Eyewitnesses were unable to describe the assailant's face because they said he was wearing a flu mask, but they agreed that he was a "kavkazets," a man from the Caucasus. "Kavkazets" can be a loaded word in Russia with a negative meaning like the one attached to "spic" in the US. The assailant managed to get away. The Moscow authorities are engaged in a high-level search for the man, but they have not yet reported any success in finding him. Russian security experts say the murder has the hallmarks of a professional killer because the assailant was able to shoot his revolver with a high degree of accuracy on the spur of the moment from a distance of 20 feet in a dark church and mortally wound his victim.

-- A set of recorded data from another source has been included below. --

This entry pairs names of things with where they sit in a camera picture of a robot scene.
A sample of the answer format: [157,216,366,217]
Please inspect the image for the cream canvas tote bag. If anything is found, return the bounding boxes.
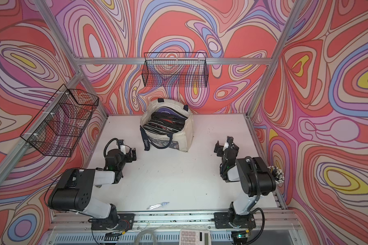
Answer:
[140,98,194,152]

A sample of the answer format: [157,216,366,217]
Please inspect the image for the purple ping pong paddle case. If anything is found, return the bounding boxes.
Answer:
[155,106,188,120]

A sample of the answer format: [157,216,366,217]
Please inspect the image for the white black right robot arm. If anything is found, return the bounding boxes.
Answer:
[214,136,277,230]

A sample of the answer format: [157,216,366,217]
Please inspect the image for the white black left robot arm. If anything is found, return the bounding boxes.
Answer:
[47,138,137,234]

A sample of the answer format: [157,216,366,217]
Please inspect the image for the black white-trimmed ping pong case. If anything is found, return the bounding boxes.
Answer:
[143,122,179,135]

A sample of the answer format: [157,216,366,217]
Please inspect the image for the small foil wrapper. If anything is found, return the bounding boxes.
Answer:
[147,202,169,210]

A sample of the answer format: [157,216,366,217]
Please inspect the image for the mesh cup of pencils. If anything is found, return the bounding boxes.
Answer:
[268,165,285,185]

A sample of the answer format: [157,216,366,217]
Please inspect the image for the white pink calculator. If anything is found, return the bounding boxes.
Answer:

The murder has brought out the various opposing groups and revealed some details of the ongoing dispute between Christians and Muslims in Russia, especially in Moscow. Father Sysoyev had written a number of books and brochures about what he identified as the disastrous shortcomings of other religions, especially Islam. He was reported also to be active in trying to convert Muslims to Russian Orthodoxy. His webpage, which has been attacked by hackers, has had a piece he wrote entitled Can the Koran Claim to be the Word of God? Muslims believe God Himself dictated the Koran to Muhammad. Father Sysoyev ripped the Koran apart in his writings and pointed out how only the Bible can be the true word of the Almighty.

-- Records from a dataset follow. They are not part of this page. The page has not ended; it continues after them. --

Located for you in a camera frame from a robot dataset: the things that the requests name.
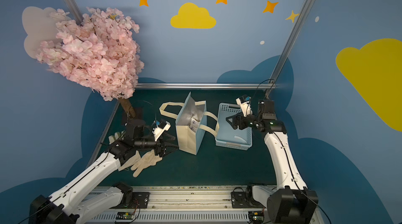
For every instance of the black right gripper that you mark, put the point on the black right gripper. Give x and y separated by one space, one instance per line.
242 121

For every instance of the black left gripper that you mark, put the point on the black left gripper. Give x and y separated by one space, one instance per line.
159 147

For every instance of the clear ice pack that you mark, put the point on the clear ice pack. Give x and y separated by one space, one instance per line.
194 124

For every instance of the light blue delivery bag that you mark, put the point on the light blue delivery bag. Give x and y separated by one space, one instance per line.
189 141

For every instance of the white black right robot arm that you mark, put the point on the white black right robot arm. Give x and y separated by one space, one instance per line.
291 202

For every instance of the cream work glove under arm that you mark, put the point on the cream work glove under arm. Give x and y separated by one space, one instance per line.
129 159

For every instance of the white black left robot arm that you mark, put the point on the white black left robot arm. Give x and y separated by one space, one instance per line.
68 204

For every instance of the cream work glove yellow cuff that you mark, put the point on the cream work glove yellow cuff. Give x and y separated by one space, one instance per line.
147 160

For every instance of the brown cork tree trunk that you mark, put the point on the brown cork tree trunk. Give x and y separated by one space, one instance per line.
127 107

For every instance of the left green controller board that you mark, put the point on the left green controller board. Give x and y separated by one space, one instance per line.
126 216

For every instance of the right controller board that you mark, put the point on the right controller board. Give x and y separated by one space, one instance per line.
256 217

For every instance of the pink cherry blossom tree crown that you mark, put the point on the pink cherry blossom tree crown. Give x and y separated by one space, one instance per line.
99 53

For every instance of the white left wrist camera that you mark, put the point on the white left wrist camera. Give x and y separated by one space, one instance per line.
161 127

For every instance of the rear aluminium frame rail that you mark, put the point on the rear aluminium frame rail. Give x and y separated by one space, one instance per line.
207 86

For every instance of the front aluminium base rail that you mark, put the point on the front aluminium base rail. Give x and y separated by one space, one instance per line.
183 205

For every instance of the right aluminium frame post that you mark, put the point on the right aluminium frame post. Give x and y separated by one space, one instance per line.
296 29

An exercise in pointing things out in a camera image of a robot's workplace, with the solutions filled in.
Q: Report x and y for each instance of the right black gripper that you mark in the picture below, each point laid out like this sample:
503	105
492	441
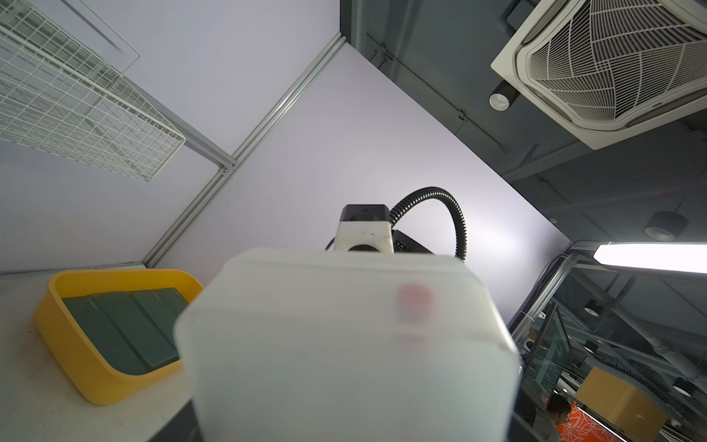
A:
405	244

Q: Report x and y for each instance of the clear pencil case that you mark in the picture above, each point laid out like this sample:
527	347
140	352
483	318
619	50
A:
285	345

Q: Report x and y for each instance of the yellow plastic storage box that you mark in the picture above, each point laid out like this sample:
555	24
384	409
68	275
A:
91	374

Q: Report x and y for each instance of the cardboard box background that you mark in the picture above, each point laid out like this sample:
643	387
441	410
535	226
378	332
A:
623	404

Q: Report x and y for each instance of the black ceiling spotlight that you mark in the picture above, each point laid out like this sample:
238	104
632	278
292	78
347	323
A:
665	226

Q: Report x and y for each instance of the ceiling air conditioner vent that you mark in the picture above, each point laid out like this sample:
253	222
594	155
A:
607	71

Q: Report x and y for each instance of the ceiling light tube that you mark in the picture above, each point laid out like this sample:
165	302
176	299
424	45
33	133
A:
668	257

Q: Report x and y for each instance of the white wire wall basket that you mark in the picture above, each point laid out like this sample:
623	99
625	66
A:
64	91

A leading Muslim cleric in Russia, Nafigulla Ashirov, sued Father Sysoyev because of one of his brochures against Islam and called him Russia's Salman Rushdie, the British Indian writer against whom the Iranian Revolutionary leader in 1989 pronounced a sentence of death for what Rushdie had written about Islam.
There is great opposition in Moscow to illegal immigrants, some of whom are Muslims. Leaders of a Russian organization called the Movement Against Illegal Immigration have called on the authorities to investigate Nafigulla Ashirov who they say had "in actual fact appealed for the murder of Sysoyev."
Meanwhile Russian Conservatives have been marshalling their forces. There is a group called the Union of Russian Orthodox Citizens, which is described as a "religious, patriotic organization." One of its stated aims is "criticism of Islam, Islamic books, representatives and organizations as well as support of anti-Islamic books." Its leader, Valentin Lebedev, said his organization had no doubts that "enemies of Russian Orthodoxy" murdered Father Sysoyev. The organization has offered a reward for information leading to the capture of the assailant.
The radical right has called for Russia to drop its moratorium on the death penalty to deal with criminals like the priest's murderer. One of their leaders said: "You don't want to hang murderers, and they're going to continue murdering as they have been doing."
The Russian Patriarch has urged people not to jump to conclusions about what is behind the murder of the priest and to wait for the authorities to do their job. An earlier statement by the Patriarch, however, sounds ominous. He said the murder of a priest in a church is a challenge to the law of God, "a desecration of the holy items given to us by the Lord Himself." "And this sin," he said, "God will not leave unavenged."